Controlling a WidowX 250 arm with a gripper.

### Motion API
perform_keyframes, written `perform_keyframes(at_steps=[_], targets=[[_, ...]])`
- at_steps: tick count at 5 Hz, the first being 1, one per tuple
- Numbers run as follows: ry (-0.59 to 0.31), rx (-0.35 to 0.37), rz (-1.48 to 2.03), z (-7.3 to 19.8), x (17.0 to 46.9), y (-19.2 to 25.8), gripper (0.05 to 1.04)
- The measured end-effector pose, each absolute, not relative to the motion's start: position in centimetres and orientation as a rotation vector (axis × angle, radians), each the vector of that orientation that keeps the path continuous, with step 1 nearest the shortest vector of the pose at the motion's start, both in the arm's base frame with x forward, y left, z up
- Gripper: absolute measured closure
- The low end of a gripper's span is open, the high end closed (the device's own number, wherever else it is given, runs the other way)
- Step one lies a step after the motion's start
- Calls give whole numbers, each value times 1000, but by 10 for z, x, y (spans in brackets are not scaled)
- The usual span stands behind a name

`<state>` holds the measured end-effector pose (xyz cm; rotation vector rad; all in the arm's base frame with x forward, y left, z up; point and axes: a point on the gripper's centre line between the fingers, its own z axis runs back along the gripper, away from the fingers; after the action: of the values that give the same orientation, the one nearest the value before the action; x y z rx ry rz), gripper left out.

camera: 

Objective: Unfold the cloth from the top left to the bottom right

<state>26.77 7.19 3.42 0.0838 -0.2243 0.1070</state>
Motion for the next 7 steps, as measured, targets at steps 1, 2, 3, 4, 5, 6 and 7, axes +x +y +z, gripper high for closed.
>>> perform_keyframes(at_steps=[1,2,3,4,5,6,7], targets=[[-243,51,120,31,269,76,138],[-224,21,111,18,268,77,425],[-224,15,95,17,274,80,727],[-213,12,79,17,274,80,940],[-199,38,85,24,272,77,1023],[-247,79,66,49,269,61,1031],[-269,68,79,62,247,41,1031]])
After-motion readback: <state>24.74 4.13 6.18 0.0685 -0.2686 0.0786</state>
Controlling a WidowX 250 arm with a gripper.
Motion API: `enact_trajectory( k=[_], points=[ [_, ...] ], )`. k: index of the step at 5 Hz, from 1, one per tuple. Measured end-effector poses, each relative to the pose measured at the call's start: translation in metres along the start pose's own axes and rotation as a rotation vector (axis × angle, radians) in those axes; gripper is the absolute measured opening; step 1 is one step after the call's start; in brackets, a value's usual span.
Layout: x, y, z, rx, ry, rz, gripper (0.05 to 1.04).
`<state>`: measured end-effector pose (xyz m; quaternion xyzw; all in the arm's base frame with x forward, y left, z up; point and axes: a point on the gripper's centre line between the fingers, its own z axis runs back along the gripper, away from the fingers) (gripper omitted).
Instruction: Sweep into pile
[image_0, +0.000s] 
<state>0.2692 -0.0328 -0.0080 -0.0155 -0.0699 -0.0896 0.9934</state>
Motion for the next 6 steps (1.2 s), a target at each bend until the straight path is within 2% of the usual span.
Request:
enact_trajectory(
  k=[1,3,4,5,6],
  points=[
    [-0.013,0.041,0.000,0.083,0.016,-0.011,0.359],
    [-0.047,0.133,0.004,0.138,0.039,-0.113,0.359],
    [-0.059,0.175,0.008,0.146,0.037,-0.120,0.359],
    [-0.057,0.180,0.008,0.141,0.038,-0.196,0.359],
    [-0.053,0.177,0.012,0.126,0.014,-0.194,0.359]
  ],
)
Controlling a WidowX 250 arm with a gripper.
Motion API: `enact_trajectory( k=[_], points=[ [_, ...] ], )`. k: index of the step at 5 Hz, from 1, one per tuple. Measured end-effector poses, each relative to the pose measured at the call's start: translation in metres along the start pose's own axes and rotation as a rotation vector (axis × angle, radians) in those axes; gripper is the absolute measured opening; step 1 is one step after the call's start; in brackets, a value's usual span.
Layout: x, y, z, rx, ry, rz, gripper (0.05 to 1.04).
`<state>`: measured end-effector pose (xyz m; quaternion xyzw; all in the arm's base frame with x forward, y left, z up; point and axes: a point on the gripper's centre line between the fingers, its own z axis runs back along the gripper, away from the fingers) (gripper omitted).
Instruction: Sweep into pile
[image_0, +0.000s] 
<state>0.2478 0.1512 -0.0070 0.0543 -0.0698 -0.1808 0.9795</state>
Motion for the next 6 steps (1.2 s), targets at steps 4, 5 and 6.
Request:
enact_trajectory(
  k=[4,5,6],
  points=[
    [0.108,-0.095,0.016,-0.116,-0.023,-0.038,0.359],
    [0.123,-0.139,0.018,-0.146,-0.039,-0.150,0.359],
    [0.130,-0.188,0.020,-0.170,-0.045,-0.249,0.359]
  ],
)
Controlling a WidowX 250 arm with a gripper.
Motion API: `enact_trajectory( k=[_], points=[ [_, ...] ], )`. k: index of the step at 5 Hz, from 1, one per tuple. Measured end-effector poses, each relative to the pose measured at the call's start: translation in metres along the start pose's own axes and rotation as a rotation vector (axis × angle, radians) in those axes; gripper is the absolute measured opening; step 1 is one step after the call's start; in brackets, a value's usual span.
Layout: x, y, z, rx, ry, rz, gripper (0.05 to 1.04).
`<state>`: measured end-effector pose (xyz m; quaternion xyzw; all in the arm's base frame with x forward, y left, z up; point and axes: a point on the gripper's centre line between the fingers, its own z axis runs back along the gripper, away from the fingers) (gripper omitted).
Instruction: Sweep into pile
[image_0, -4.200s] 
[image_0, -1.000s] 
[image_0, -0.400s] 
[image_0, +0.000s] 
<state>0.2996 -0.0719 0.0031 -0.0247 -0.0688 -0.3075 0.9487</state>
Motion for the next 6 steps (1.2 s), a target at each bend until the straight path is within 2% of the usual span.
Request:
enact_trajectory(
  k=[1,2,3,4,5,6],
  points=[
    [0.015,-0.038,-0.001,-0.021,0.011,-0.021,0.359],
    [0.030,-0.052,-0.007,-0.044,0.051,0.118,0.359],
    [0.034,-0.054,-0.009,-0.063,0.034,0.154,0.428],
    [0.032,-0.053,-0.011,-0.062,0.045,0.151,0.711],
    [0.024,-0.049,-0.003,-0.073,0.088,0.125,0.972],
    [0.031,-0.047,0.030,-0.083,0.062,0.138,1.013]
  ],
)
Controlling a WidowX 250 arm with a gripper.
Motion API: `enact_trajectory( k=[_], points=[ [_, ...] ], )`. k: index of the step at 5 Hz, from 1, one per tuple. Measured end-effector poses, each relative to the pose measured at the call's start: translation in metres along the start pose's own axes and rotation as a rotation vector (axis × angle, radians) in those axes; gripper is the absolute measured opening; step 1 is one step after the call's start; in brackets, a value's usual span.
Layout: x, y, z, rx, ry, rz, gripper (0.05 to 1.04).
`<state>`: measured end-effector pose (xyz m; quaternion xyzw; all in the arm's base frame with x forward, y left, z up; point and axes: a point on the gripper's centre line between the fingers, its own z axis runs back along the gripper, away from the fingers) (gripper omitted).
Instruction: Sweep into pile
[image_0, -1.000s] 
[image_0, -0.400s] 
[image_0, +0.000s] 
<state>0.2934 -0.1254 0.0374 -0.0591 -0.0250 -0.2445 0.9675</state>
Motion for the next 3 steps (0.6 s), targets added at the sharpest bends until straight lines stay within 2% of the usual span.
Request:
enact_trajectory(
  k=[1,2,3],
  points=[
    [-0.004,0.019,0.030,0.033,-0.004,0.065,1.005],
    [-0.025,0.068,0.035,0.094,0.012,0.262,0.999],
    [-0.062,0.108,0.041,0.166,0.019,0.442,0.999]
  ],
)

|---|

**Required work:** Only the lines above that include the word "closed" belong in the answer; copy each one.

**Answer:**
- The low end of a gripper's span is open, the high end closed (the device's own number, wherever else it is given, runs the other way)
Motion for the next 7 steps, as measured, targets at steps 1, 2, 3, 4, 5, 6 and 7, axes +x +y +z, gripper high for closed.

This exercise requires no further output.